Friday 28 August 2009

For someone who failed English in school...

... I am pretty surprised how now I think, dream and express myself better using this language.
I know my English is not perfect (far from it) and I know I make - a lot of - mistakes but for some weird reason when I try to write in Portuguese nowadays, I think it looks like a 10 years old wrote it.
Maybe the real problem is the fact I like to write like I talk, and for the best part of the last 7 years I have been talking in English, and definitely in the last year this has been at least 95% of the rate Portuguese/English use for me.
Is funny like some expressions simply take over, some expressions which don't have translation to Portuguese or sometimes I can't even recall how you would say something in Portuguese (the other day I was struggling to remember how to say lamb/sheep).
Don't get me wrong, I haven't forgotten my mother tongue, I don't believe it is possible to happen to anyone!
I just think my brain is better trained now to work in English. I love Portuguese, I am happy my Squeedge is also learning it so we can speak Portuguese between us, I still speak Portuguese with my Brazilian friends I have here, I write Portuguese e-mails, I listen to Brazilian music, I read Brazilian news... I always make sure I don't loose contact with it, just in case...
I like the richness of our language, but maybe that's exactly why my brain takes the English route, it is so much simpler! :)


So here you go, this is why I write in English, but I have put a translator on the write side of the blog, and you can comment either way, as long as it is one of the two!

Monday 24 August 2009

What a difference 2 years make...

I've just realized how people's life change even when you're not watching them.
I know, it is stupid and obvious, of course their lives change!
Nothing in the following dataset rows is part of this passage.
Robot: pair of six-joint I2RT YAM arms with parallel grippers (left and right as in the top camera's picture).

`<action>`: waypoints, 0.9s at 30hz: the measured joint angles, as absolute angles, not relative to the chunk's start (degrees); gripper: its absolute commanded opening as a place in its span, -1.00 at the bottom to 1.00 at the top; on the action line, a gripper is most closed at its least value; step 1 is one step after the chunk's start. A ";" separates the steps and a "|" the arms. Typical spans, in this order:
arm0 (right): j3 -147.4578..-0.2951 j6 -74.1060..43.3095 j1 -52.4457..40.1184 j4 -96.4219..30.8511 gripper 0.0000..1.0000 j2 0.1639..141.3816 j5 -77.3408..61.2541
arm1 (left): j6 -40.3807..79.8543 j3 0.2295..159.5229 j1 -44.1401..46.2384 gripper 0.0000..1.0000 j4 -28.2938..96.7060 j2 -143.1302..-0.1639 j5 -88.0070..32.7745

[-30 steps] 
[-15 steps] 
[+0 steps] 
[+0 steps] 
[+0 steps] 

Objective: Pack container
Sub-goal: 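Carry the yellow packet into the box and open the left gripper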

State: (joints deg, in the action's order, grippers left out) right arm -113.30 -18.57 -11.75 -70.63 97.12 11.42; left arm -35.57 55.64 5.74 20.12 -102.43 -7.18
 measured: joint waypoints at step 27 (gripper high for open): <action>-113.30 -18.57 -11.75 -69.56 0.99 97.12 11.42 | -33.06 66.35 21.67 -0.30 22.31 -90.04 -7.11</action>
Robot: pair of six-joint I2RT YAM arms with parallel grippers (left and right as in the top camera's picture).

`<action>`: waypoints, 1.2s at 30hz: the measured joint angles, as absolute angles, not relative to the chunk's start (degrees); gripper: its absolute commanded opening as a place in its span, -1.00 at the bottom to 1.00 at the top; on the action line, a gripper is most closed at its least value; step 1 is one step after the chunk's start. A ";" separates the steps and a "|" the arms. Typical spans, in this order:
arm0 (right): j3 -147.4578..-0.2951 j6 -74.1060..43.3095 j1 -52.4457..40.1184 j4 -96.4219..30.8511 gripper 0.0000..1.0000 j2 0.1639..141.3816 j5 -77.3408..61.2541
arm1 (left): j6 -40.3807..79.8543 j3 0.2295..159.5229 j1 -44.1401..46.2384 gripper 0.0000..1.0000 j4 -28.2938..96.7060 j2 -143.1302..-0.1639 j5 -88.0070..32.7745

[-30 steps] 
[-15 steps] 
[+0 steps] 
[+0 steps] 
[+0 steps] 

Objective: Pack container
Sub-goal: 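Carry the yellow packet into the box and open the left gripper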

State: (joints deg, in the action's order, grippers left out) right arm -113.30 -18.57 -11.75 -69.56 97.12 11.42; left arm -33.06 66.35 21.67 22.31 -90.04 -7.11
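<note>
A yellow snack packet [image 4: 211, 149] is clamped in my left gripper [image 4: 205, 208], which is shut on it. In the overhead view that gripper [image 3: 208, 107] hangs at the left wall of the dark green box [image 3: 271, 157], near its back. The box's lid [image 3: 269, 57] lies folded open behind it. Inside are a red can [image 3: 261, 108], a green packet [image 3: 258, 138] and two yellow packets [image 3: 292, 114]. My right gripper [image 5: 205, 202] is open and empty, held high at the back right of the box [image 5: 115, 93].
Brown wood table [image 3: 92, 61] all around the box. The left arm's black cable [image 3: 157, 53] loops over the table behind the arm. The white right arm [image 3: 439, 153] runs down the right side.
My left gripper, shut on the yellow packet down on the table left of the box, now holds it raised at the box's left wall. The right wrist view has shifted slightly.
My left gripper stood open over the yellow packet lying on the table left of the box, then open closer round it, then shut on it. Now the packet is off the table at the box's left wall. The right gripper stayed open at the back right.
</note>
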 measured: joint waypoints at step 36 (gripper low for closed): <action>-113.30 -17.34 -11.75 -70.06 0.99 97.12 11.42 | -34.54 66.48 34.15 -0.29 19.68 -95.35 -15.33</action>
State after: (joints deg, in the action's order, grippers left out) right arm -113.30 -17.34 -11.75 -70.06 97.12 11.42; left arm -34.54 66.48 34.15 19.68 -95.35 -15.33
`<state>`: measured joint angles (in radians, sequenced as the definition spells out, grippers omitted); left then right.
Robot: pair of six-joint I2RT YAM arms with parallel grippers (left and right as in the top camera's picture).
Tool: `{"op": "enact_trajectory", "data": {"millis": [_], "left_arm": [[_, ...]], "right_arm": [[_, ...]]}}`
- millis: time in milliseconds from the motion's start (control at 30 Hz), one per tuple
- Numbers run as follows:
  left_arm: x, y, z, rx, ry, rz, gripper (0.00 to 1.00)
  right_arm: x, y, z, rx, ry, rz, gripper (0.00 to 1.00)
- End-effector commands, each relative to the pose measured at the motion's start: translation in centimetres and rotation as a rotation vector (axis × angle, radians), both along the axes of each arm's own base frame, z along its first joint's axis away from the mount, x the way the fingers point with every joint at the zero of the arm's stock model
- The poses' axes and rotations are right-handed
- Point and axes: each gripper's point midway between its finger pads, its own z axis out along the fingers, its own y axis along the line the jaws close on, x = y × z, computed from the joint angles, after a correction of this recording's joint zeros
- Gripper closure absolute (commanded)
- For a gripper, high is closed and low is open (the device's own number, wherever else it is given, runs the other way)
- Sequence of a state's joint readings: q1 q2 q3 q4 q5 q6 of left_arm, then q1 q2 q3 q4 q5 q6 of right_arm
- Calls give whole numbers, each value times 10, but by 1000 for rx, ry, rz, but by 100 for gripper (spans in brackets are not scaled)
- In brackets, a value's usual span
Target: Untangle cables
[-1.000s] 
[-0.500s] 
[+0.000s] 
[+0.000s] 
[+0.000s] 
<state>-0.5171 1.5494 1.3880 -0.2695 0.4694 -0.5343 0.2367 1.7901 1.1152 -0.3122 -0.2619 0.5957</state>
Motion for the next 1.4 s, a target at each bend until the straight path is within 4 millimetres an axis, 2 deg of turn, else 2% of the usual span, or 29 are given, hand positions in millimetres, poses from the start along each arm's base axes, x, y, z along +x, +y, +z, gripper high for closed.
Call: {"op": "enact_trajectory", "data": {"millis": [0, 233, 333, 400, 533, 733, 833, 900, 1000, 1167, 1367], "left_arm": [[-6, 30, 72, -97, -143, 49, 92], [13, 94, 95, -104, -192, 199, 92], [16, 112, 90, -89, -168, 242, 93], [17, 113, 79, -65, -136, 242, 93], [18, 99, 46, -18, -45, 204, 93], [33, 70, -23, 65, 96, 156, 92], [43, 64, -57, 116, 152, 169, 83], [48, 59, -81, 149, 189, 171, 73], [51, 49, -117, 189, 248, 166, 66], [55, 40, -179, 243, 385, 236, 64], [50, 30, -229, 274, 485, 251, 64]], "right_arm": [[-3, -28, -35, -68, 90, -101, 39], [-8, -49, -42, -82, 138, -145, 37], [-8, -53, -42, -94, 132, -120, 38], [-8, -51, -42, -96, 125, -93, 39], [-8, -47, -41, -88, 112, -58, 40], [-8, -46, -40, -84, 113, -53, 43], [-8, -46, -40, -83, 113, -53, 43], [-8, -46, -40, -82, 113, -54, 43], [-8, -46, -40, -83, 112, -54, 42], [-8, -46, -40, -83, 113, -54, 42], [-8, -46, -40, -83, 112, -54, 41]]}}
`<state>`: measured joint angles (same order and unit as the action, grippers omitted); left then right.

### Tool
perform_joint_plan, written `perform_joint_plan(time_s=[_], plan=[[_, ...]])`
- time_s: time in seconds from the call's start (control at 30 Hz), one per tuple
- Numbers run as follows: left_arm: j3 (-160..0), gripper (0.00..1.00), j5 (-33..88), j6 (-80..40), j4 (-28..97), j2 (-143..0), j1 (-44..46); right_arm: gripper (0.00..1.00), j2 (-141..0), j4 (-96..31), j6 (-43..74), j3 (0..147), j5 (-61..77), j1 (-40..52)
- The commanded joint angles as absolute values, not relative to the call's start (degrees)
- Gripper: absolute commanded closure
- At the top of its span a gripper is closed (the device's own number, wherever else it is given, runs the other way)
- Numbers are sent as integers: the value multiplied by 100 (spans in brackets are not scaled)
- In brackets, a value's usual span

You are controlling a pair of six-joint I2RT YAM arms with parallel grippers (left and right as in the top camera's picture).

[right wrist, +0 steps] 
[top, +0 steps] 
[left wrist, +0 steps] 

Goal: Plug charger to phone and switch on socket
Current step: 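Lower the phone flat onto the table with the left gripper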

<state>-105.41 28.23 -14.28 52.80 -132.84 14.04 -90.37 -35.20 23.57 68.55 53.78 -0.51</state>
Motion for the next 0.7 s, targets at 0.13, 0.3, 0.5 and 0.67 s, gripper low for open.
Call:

Is not like they would wait sitting on naughty corner while little me here (gosh I hope this acronym is nothing rude!) had her own problems to deal with, but what I mean is that while I was taking time off from my virtual life, I thought people's life would not change that much, naively enough.
To go back to old virtual friendships, chapters of books I was used to read, like a soap opera I~d watch everyday...
I thought I would just start following them again, from the last time I remember reading the last word they wrote on the last day I felt in a sane, happy, with not-a-care-in-the-world mood enough to go through my routine of checking if they needed a friend's shoulder to cry on, a friend's word to rely on, or a friend's cheer to celebrate on.
During this 2+ years (almost 3) my life went through such turmoil I could barely cope with my problems, let alone cope with others.
And their lives did everything but freeze.
Some got married, some split up, some had children who are now big and smiley, some learnt some instruments... Some changed jobs, some travelled and changed countries!Some are on the same life but with a different outlook...

I feel a bit sad for not being there for them. I feel a bit guilty because I chose to go away and not leave a trace so they could find me. It was my choice to go and hide in my cave when things were going from bad to worse.
It makes me think that maybe it was my life that I wanted to freeze, to pause, to stop. But I also wanted to fast-forward it. To a time where I'd be happy again, sane again, with not-a-care-in-the-world frame of mind.
I think this day has arrived again. Is funny how I never stopped writing even knowing (and not wanting) no one would read whatever I wrote. So here I am again.

I hope to reconnect to books and soap operas authors that I would follow in the past. Find out they are happy and content as much as I am now (well, most of the time).

But even if I don't ever find them again, or hear from them again, I hope it is true.

Thursday 20 August 2009

A little less conversation, a little more action please.

One of the things I can't get over with the new job is the huge unmeasurable amount of talking that is done. And most of the time is for nothing.
They have conferece calls for absolutely everything. Some days there are two conference calls to talk about the same thing!! (literally to repeat it to different people)
It drives me nuts how these are not productive at all, and the time wasted could've been used doing what they talk so much about doing.
Don't get me wrong, this is a big company spread all over the world and we need the meetings to know what everyone is doing, but I do believe it goes over the top most of the time.
My boss is constantly on meeting, which a few minutes between them to actually do his work! He ends up staying up until 11:00 PM at least every night to take care of e-mails and do any work he has to do.
Sometimes I wonder if they do it on purpose. It is always easier to escape to a meeting instead of doing what you have to do.
My approach,I find, is much better. Twitter, blogs and MSN messenger can always fill my day. I'll do my work on the spare time.
You'd think they'd know I don't work that hard, but they always love my results, and think I am wonderful! =)
So my theory of having fun while working, may just be what everyone needs to deliver!